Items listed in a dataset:
________________________
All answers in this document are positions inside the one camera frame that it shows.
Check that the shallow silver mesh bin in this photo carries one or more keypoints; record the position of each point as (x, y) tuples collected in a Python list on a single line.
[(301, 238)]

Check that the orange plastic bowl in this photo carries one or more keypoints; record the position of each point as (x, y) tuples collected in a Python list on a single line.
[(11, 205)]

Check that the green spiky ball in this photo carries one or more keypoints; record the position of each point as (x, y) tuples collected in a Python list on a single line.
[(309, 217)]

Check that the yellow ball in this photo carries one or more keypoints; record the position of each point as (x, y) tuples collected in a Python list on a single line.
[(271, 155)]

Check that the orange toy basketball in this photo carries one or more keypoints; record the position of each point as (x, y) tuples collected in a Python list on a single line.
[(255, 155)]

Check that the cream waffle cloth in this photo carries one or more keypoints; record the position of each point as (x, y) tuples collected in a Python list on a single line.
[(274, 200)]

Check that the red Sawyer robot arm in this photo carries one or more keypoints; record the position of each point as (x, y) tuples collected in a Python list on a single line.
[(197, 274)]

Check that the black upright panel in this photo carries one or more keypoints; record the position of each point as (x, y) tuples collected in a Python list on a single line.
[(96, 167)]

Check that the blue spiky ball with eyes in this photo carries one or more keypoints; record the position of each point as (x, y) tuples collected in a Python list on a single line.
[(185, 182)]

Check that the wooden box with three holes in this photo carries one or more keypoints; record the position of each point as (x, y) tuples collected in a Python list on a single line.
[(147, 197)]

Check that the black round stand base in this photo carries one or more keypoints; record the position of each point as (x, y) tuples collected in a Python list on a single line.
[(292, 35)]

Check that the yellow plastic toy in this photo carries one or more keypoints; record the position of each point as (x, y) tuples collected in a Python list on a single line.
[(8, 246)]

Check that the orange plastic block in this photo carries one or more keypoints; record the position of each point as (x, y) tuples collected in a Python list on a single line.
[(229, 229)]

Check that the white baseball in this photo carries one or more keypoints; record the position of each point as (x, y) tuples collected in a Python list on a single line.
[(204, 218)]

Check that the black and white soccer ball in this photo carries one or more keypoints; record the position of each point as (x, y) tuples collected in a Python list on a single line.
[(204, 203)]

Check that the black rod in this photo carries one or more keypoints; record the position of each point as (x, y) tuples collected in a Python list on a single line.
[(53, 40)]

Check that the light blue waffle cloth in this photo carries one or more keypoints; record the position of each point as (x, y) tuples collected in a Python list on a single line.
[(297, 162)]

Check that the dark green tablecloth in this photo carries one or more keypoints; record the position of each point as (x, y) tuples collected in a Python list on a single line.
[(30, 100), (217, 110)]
________________________
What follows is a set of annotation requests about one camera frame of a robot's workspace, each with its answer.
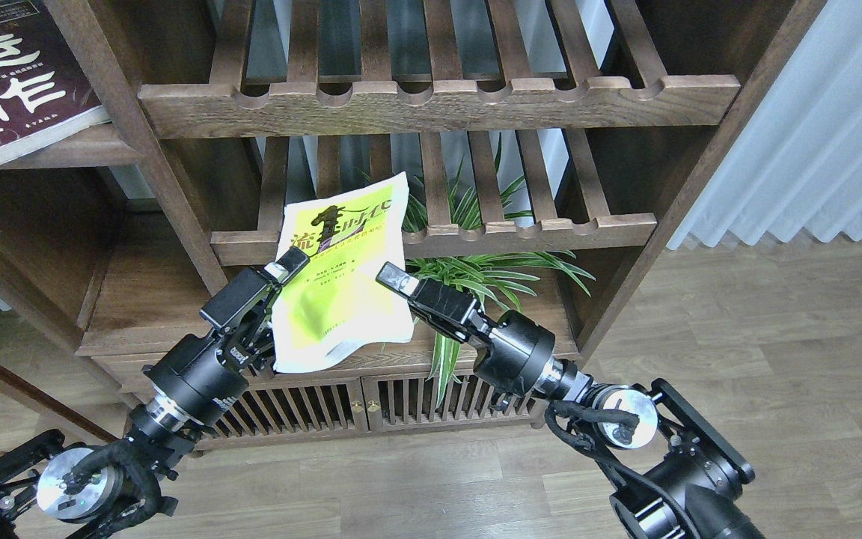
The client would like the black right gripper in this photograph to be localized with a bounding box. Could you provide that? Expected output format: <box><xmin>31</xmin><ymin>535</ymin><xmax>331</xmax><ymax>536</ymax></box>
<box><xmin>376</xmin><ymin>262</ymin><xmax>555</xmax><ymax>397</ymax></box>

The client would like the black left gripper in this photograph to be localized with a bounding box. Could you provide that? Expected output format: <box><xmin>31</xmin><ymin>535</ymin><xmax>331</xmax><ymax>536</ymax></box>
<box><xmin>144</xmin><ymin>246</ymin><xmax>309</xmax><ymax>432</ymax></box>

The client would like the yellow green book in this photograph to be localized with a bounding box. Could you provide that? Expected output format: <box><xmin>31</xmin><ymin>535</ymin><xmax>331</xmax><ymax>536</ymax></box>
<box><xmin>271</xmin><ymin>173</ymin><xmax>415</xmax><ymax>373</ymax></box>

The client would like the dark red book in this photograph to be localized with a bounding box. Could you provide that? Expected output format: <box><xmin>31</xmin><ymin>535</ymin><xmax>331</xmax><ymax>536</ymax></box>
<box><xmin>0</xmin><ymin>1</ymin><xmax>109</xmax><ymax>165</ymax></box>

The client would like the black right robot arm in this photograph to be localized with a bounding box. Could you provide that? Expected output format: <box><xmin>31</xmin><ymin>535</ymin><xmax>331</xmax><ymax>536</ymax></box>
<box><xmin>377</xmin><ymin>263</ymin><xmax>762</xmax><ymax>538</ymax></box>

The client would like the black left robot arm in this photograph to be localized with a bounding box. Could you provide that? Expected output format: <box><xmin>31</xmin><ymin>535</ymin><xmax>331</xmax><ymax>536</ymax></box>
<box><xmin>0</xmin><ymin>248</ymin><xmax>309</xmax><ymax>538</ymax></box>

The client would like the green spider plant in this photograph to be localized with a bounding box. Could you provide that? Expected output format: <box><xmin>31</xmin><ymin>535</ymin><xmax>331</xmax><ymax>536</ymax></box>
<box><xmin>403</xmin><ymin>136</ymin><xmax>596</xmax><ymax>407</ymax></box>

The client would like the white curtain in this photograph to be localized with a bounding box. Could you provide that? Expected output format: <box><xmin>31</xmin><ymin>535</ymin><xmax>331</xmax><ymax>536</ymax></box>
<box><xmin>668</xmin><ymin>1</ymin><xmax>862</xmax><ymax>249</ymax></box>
________________________
**Work required**
Among the records above, which lines hold the word "camera"? Copy each one.

**Solution to this task**
All answers in this document are positions inside the one camera frame that it shows.
What follows is a set of annotation requests about one camera frame of a robot's workspace, each with its answer.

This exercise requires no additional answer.